Auf diesem Bild befindet sich ein wunderbar gemalter Hund, da ja an ihm in gleicher Weise ein glücklicher Zufall mitgewirkt hat. Er (Protogenes) meinte auf dem Bild den Schaum des keuchenden Hundes nicht recht darstellen zu können, während er doch in jedem anderen Teil - was sehr schwierig war - sich selbst Genüge getan habe. Die Künstelei selbst jedoch missfiel ihm: sie konnte nicht gemindert werden und schien allzu groß und weit von der
Naturtreue entfernt zu sein, da der Schaum wie gemalt aussah, jedoch nicht wie aus dem Maule entstanden. In ängstlicher Seelenpein, da in der Malerei das Wahre, nicht aber das der Wahrheit Ähnliche enthalten sein solle, hatte er den Schaum öfters abgewischt und den Pinsel gewechselt, war aber keineswegs mit sich zufrieden. Schließlich warf er aus Zorn über die Künstelei, weil man sie erkenne, einen Schwamm auf die verhasste Stelle der Tafel. Dieser trug die abgewischten Farben wieder so auf, wie es sein Bemühen gewünscht hatte, und so hat in der Malerei der Zufall die Naturwahrheit geschaffen.

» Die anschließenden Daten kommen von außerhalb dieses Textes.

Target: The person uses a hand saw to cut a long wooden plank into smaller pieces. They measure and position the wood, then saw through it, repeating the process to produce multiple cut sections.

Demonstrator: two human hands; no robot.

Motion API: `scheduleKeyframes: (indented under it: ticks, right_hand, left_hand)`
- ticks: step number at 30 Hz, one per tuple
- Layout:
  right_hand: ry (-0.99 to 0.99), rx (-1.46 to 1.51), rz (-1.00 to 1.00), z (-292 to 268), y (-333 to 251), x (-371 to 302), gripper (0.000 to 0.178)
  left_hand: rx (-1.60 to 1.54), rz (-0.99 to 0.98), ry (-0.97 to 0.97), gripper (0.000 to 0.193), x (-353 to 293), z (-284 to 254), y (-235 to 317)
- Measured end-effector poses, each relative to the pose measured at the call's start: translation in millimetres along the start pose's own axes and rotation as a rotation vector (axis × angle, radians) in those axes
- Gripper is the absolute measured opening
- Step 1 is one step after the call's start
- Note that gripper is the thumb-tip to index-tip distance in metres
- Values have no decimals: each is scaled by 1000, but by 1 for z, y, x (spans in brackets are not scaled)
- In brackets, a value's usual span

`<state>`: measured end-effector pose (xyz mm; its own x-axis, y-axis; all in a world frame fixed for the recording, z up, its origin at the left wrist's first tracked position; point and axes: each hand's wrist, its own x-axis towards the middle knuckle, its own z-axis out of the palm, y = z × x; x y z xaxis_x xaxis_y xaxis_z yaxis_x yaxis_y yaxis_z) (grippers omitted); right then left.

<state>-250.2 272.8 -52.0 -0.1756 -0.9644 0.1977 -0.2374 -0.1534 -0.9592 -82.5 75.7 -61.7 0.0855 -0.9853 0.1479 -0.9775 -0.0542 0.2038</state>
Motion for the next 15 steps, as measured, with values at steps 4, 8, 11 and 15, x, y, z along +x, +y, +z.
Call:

In allen drei Beispielen spielt der Zufall eine entscheidende Rolle. Seien es die Kratzer in den Fußbodendielen eines Gasthauses, welche Max Ernst zu seiner Technik der Frottage inspirierten oder die zufälligen Flecken an der Mauer, die Leonardo da Vincis vertieftes Interesse erregten oder wie im letzten Beispiel die spontane Bewegung des Protogenes, als er verärgert den Schwamm auf die Leinwand feuerte. In jedem Fall stellt sich das Ergebnis durch ein absichtsloses Ereignis ein, ein Ereignis eben, das einem zugefallen ist.

In der Kreativitätsforschung wird dem Eintreffen des Zufalls ein hoher Stellenwert beigemessen. Sein Eintreffen hängt wesentlich davon ab, wie sehr unsere Erlebnisbereitschaft dafür offen ist, dem unvorhersehbaren Vorfall unsere Aufmerksamkeit zuzuwenden. Denn es wird nur das als Zufall bewusst, was für den einzelnen eine mehr oder weniger große Bedeutung besitzt. Erst das Bedeutsame macht das unerwartete Ereignis zum Zufall. In diesem Zusammenhang spricht man auch von einer unbewussten Wahl.